# Problem to solve
Find the line with "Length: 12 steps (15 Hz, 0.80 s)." in the records below. Copy it and every line after it, up to and including the line with "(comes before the".

*** Opening of Data provided ***

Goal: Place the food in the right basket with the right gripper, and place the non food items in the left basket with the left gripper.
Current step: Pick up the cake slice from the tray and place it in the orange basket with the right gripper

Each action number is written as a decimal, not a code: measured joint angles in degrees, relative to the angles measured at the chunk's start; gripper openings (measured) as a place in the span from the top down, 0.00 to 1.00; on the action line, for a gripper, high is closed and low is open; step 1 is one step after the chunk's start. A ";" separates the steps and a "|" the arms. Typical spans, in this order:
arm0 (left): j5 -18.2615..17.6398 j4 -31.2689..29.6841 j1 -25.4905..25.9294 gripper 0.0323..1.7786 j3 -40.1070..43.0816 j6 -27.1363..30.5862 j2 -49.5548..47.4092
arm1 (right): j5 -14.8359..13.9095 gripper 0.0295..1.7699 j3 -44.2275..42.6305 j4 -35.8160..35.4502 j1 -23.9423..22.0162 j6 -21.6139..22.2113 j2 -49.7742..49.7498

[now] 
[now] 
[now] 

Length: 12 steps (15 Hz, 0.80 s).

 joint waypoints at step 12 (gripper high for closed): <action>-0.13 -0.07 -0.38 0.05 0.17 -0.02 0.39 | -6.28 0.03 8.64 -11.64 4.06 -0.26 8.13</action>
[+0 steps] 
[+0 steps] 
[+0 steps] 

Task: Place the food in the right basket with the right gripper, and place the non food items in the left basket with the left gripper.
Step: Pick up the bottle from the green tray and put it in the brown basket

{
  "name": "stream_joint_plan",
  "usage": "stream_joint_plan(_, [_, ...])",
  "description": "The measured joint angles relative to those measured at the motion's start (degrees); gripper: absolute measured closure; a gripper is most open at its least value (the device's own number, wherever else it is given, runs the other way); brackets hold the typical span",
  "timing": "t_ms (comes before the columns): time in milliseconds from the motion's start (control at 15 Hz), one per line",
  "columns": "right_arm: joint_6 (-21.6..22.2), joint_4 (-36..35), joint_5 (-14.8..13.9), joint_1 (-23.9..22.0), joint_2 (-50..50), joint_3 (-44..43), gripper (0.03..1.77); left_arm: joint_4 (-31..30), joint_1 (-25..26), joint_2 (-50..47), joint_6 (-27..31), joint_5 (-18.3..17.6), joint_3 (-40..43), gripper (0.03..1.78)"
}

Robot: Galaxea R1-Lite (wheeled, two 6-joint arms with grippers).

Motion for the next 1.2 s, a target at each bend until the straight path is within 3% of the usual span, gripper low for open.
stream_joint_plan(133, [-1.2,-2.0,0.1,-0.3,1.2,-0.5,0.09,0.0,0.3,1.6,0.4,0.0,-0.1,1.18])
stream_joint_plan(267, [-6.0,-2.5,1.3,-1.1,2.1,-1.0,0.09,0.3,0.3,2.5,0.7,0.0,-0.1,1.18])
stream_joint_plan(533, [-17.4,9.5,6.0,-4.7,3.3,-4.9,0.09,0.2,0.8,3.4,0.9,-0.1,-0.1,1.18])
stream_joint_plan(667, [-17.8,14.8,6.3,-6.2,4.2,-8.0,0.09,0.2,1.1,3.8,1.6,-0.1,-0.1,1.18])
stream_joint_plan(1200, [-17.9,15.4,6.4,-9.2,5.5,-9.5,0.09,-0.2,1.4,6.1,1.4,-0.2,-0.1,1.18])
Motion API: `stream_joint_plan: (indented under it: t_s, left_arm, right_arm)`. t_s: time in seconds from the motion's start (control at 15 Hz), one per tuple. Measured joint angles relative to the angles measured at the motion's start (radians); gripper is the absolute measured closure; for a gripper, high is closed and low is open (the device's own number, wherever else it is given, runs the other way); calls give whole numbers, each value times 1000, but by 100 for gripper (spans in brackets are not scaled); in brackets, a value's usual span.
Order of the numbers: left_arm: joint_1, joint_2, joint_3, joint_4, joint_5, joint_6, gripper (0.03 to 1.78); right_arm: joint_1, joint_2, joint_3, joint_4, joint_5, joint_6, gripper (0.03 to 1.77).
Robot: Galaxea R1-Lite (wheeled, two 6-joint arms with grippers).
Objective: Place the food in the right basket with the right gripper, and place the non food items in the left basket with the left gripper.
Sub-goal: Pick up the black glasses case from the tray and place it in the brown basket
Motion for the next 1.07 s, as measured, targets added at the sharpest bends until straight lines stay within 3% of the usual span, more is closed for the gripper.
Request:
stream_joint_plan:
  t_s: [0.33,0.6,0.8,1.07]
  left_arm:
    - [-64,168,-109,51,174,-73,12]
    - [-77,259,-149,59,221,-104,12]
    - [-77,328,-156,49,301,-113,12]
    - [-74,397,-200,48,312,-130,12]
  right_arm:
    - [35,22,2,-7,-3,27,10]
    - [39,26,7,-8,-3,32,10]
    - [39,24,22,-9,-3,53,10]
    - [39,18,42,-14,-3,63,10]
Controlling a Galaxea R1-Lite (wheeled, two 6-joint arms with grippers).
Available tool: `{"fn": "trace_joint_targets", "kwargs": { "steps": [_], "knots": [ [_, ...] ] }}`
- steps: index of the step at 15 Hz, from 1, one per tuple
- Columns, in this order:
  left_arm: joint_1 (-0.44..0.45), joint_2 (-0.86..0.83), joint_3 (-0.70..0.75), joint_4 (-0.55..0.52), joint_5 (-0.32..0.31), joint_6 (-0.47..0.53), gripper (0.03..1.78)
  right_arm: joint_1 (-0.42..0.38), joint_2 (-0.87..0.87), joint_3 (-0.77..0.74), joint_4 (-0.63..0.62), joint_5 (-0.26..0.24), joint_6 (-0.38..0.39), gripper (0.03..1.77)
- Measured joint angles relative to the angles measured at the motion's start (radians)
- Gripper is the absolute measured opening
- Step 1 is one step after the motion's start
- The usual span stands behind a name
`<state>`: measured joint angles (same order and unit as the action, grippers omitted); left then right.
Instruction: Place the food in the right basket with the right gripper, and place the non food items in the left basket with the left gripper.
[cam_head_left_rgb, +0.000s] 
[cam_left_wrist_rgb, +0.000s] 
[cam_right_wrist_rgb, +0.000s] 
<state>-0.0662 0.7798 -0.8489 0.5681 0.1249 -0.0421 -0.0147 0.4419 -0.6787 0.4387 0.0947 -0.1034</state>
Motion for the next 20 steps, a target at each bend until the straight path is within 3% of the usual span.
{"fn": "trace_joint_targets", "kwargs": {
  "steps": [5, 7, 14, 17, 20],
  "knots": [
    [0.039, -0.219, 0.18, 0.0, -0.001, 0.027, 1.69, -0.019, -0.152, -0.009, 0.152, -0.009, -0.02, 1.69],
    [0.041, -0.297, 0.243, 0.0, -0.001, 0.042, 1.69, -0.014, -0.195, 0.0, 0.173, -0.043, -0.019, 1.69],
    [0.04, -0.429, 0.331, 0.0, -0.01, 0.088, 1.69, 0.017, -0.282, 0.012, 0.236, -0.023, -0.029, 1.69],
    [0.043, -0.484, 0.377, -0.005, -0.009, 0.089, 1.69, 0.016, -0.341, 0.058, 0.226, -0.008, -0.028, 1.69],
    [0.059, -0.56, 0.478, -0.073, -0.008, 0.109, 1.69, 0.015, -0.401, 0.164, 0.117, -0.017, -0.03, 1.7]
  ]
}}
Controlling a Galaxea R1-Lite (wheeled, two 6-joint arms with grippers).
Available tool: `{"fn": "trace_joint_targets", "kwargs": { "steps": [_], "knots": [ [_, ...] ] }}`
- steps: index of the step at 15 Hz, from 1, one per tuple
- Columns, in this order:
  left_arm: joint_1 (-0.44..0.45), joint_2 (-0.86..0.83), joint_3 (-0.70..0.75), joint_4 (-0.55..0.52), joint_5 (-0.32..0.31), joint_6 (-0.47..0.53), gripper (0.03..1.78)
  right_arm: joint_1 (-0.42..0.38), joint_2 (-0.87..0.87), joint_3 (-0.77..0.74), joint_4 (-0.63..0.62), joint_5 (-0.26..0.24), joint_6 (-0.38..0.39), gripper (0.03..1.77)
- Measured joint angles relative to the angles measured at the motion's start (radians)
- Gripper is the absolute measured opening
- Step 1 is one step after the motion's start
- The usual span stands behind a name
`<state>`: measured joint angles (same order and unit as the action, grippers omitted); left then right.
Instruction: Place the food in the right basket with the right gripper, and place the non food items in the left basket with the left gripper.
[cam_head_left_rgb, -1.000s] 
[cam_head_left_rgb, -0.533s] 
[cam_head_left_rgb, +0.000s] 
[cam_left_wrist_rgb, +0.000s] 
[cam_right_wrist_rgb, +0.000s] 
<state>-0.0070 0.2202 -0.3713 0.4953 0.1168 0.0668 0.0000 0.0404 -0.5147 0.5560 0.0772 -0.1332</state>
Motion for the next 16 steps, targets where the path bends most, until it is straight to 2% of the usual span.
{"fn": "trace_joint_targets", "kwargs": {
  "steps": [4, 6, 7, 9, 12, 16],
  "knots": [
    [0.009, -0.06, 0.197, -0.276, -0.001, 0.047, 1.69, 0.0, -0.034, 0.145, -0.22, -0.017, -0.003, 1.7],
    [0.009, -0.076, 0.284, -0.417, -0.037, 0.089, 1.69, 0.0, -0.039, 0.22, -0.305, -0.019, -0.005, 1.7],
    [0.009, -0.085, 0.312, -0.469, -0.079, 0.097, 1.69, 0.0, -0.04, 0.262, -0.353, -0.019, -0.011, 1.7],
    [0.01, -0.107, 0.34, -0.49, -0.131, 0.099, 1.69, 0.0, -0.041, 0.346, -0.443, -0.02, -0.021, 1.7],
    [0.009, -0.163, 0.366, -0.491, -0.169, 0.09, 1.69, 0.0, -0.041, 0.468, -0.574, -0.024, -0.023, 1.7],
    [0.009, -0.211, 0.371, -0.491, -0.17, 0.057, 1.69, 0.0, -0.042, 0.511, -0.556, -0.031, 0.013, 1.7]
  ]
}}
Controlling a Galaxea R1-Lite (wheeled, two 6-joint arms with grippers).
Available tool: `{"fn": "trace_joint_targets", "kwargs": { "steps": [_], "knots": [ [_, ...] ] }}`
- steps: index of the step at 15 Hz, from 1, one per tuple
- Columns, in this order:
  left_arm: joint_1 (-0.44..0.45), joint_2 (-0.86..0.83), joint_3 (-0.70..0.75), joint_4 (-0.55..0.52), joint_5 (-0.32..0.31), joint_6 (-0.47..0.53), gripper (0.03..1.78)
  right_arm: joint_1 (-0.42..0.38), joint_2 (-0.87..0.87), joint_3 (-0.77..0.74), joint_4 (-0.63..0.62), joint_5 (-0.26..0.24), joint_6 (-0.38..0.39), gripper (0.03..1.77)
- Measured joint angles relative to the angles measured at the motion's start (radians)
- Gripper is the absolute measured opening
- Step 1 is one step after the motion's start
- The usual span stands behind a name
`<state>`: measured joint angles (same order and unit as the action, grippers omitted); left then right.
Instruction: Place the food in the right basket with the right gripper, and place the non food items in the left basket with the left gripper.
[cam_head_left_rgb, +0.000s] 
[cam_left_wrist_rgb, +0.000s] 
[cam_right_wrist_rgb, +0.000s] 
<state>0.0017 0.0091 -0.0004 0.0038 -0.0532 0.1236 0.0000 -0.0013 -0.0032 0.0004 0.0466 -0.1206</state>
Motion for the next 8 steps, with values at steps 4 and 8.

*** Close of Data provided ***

# Exercise output
Length: 12 steps (15 Hz, 0.80 s).

 joint waypoints at step 12 (gripper high for closed): <action>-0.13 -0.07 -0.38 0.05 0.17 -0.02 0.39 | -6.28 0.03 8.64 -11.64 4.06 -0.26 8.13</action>
[+0 steps] 
[+0 steps] 
[+0 steps] 

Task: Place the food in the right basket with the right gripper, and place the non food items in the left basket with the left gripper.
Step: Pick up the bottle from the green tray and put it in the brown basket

{
  "name": "stream_joint_plan",
  "usage": "stream_joint_plan(_, [_, ...])",
  "description": "The measured joint angles relative to those measured at the motion's start (degrees); gripper: absolute measured closure; a gripper is most open at its least value (the device's own number, wherever else it is given, runs the other way); brackets hold the typical span",
  "timing": "t_ms (comes before the columns): time in milliseconds from the motion's start (control at 15 Hz), one per line",

The work on this exercise has been completed.